Sort, Filter, Aggregate, Merge
How do you interview a spreadsheet like a human being? Today, we’ll work on turning a spreadsheet into a story, a source, a chart or something else journalistically valuable.
Housekeeping
- Does everyone have a working github.io page?
- Make sure your info is right on the wiki
- Are you sure you’ve signed up for the Google group?
Discussion: The data you brought
Please add a short description of the data you brought to class here.
Did anyone do anything interesing to collect their data? Doing the work might get you somewhere interesting.
What format did you bring your data in?
Right now, how many of your datasets are really just about New York, California and Texas being big?
If you were to present your data, what are some of the choices — like color – that would affect how your readers interpret it? Here’s a real-world example of how even-reasonable color choices matter.
How would you decide if your map shouldn’t be a map?
Enough to make you dangerous
Sort | Data menu → Sort |
Filter | Data menu → Filter |
Aggregate | Data menu → Pivot table |
Merge | =vlookup(…) |
Basic skills
Here is some data on drunk driving deaths in 2011.
- Download the data to your computer, and open it in your spreadsheet program of choice.
- What were the 3 states with the most deaths? The 3 with the fewest?
- Here is some data on population. Add it to your spreadsheet using a function called
vlookup
. - What were the states with the highest rates? The lowest?
- How many deaths occured in the South? What region of the country had the highest rate of deaths? Here are some region codes that might help you. For practice, answer this question by using a
pivot table
. Pivot tables are one way to summarize data.
Excel work doesn’t have to look like it
Your job is to identify as many people as you can in the picture above.
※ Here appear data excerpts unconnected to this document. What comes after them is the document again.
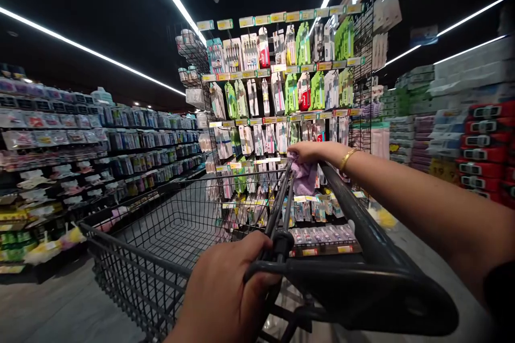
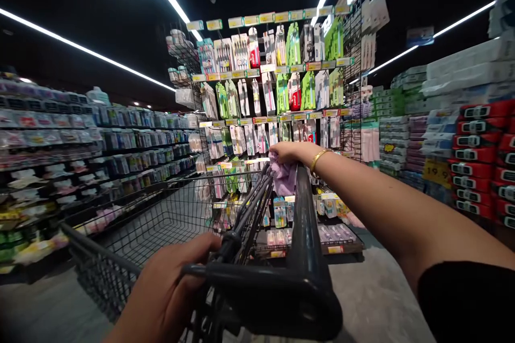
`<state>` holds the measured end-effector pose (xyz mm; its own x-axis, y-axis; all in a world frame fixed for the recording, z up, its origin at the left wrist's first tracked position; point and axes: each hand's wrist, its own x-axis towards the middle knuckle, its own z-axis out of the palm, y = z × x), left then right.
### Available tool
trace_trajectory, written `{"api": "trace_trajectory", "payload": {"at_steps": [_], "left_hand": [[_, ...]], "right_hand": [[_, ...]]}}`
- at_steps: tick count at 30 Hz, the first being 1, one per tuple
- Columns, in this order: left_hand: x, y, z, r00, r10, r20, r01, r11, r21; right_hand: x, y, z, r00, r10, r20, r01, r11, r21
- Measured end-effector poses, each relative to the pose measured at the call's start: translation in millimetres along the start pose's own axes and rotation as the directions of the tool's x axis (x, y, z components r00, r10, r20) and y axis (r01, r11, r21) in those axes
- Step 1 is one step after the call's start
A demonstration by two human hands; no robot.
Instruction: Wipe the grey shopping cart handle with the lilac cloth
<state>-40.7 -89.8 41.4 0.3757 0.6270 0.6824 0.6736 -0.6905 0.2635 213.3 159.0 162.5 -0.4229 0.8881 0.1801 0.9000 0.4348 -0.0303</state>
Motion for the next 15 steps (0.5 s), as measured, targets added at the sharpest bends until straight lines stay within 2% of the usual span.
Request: {"api": "trace_trajectory", "payload": {"at_steps": [4,9,15], "left_hand": [[1,-2,-1.6,1.0,-0.005,0.0,0.005,1.0,-0.014],[-4,-5,-9.1,1.0,-0.017,0.01,0.018,0.998,-0.062],[-4,-11,-5.0,1.0,0.014,-0.027,-0.016,0.998,-0.059]], "right_hand": [[7,1,-1,0.999,-0.006,0.05,0.003,0.999,0.047],[1,1,-16,0.981,-0.107,0.162,0.08,0.983,0.165],[33,18,-4,0.992,-0.014,0.127,0.009,0.999,0.044]]}}
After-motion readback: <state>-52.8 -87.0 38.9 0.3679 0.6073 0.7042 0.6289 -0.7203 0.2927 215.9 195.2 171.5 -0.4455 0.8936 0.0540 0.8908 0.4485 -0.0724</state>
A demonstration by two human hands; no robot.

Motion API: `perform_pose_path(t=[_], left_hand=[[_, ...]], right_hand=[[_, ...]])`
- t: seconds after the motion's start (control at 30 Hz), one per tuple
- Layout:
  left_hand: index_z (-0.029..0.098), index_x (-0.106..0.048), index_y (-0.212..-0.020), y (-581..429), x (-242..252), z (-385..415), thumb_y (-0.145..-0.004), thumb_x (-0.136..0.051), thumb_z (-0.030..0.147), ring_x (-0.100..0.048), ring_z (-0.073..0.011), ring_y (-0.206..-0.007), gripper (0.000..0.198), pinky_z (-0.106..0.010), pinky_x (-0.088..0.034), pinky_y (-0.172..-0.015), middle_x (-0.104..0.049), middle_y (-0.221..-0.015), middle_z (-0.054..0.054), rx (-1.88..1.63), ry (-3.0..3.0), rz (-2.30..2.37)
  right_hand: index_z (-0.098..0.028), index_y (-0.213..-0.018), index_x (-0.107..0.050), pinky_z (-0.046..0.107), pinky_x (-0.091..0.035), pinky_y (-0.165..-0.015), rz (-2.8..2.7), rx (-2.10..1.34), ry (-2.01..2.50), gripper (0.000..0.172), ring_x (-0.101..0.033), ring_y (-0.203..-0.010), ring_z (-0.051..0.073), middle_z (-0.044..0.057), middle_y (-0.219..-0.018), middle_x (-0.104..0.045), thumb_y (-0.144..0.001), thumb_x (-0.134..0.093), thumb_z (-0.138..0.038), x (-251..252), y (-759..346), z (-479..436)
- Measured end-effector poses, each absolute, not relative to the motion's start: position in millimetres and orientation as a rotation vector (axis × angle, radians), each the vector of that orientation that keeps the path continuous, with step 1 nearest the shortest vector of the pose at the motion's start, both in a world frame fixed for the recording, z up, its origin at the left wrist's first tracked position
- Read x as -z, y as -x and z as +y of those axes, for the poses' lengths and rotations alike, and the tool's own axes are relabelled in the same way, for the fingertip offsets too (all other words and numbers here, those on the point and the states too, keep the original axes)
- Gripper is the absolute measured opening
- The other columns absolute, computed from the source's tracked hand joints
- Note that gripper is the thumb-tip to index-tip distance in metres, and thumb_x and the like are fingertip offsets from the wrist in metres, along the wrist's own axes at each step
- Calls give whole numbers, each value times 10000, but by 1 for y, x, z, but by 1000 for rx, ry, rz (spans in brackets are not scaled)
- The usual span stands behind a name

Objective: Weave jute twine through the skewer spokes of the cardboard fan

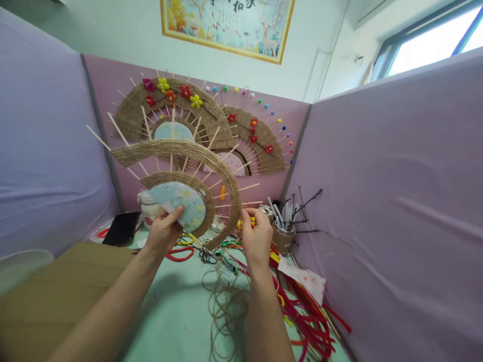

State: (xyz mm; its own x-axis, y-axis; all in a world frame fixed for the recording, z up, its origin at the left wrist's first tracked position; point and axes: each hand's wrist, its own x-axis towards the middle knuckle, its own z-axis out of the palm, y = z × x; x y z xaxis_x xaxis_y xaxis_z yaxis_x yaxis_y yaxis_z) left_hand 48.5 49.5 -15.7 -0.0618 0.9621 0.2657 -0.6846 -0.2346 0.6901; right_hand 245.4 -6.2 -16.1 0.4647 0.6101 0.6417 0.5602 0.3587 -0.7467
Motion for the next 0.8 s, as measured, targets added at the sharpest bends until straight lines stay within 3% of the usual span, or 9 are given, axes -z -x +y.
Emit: perform_pose_path(t=[0.2,0.43,0.6,0.8], left_hand=[[153,-723,-865,-48,22,52,-497,-936,297,-719,-286,-963,449,-402,-557,-894,-778,-895,-86,-1570,-870,497],[122,-735,-896,-38,25,46,-490,-928,195,-743,-293,-853,456,-343,-609,-734,-780,-880,-123,-1326,-903,580],[152,-714,-928,-30,22,44,-589,-856,132,-754,-275,-744,368,-312,-616,-591,-780,-834,-96,-1316,-812,728],[151,-703,-929,-30,17,45,-612,-827,121,-757,-269,-793,342,-323,-635,-669,-783,-864,-87,-1410,-808,655]], right_hand=[[-187,-880,-617,347,-475,-734,-1090,-186,1249,309,-637,-773,228,74,-842,-703,-780,-638,-478,19,-249,-2],[-183,-805,-683,348,-461,-744,-1195,-147,1281,286,-629,-786,235,77,-815,-721,-824,-576,-447,23,-250,-2],[-191,-813,-697,360,-452,-798,-1252,-21,1255,268,-622,-841,236,73,-846,-720,-869,-553,-410,22,-246,-4],[-210,-806,-665,378,-435,-855,-1229,251,1212,230,-590,-902,233,69,-889,-682,-905,-526,-363,17,-242,-10]])
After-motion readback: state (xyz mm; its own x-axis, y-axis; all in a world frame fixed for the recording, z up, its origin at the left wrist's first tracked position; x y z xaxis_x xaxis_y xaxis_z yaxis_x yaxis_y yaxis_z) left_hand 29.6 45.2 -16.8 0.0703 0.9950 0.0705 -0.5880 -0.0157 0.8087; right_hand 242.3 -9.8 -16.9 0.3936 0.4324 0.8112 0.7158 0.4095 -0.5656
The easiest people to identify in the picture should be the runners. From the online results, acquire a spreadsheet of the last runners to finish.
Here’s a wrinkle: not everyone in the photo started at the same time. Here’s what the race organizers have to say about that: “Red bibs (numbers 101 - 8,999) are assigned to Wave 1 (10:00 a.m.). White bibs (numbers 9,000 to 17,999) are assigned to Wave 2 (10:20 a.m.). Blue bibs (numbers 18,000 +) are assigned to Wave 3 (10:40 a.m.).”
Subtract 40 minutes from the finish gun off of everyone with a bib number less than 9000, and 20 minutes from everyone with a bib number from 9000 to 17999.
Make a list of runners to call. Put their first and last names into separate columns with some combination of “Data -> Text to columns” and find and replace.
Here’s the NYT take.
Basic skills when your data is bigger
A digression: sometimes data is published to the web, but, without context, it’s hard to know whether it’s interesting or not. Here’s an example about NYC school attendance from WNYC. It’s easy to pull down this data every day, but, pretty quickly, it’s going to get big enough that you will regret any cheating / manual labor you might have done in our earlier exercises today.
See if you can find where the data that powers the Citibike stations map lives.
Here is the same data for every 15 minutes on Wednesday, June 5.
Filter the data to look at a single station.
What time of day are the fewest bikes available system-wide?
Add a column for which neighborhood each station belongs to, and answer the same question for Midtown South, the East Village, and another neighborhood of your choice.
Why might you want to collect this data yourself instead of just asking CitiBike?
In the Google doc we used earlier today, make a list of questions we could answer with this type of data, either by itself, or by joining it to other data.